For the word "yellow", count the lines of the data that include it and give only the total.
══ The data
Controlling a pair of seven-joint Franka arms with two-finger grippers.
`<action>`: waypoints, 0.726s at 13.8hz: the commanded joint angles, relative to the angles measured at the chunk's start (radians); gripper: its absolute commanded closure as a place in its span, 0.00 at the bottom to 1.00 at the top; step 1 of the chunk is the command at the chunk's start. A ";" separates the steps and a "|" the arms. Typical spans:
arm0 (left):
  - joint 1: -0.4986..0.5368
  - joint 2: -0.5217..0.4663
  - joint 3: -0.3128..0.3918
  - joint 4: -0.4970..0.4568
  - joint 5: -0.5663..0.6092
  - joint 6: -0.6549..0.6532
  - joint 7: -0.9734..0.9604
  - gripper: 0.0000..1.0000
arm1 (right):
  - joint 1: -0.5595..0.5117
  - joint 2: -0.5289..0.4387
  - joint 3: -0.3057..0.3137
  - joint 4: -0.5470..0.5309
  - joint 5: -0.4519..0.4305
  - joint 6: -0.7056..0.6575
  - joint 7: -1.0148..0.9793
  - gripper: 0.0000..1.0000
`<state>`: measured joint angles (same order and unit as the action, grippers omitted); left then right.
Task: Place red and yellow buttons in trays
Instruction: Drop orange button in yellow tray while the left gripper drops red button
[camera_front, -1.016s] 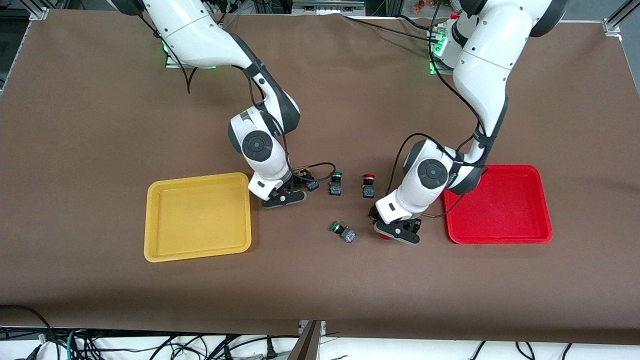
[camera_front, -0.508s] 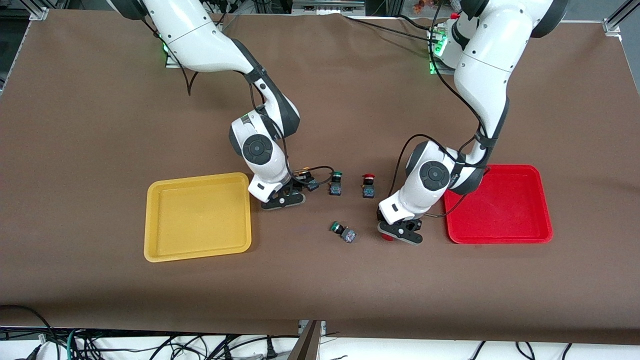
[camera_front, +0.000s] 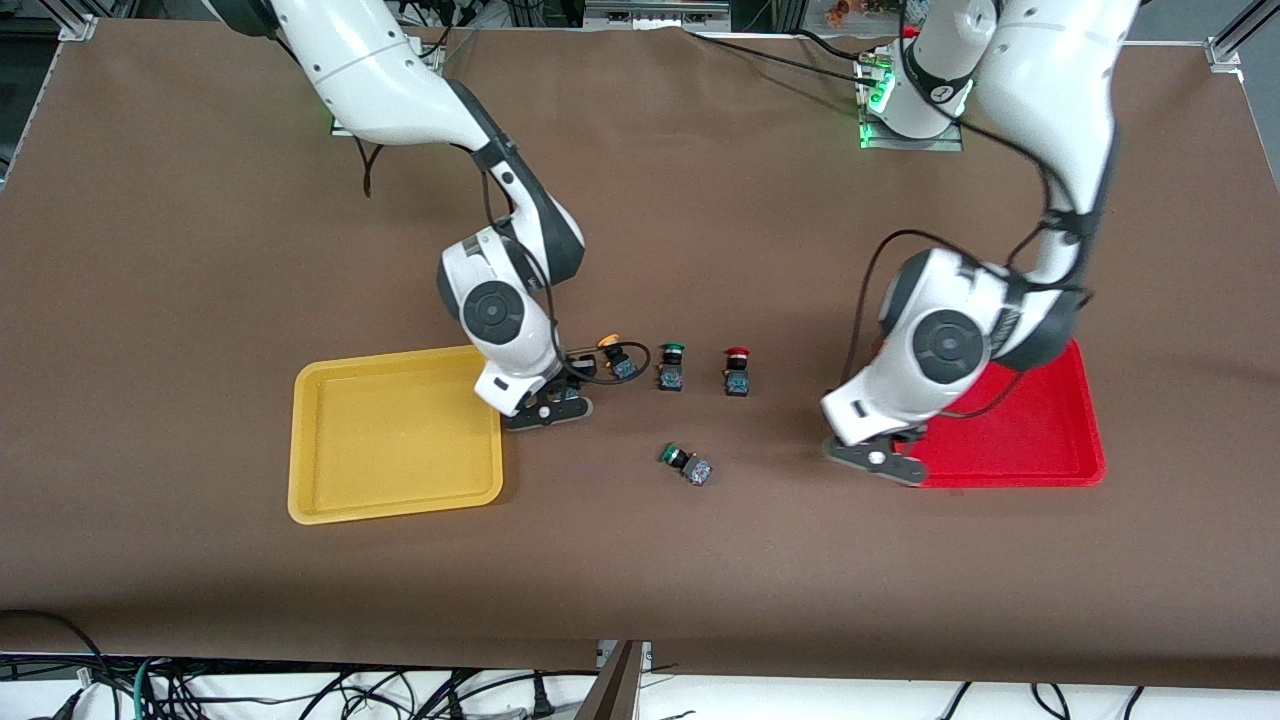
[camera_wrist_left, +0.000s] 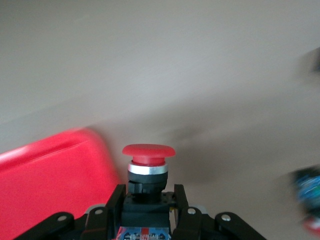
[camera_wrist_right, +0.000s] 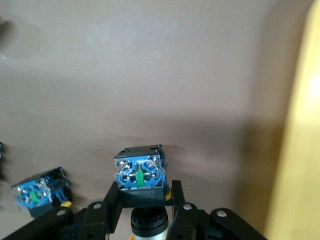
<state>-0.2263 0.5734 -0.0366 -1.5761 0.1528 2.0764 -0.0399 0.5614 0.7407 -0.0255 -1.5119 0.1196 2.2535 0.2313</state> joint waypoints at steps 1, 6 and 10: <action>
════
**Task response:**
2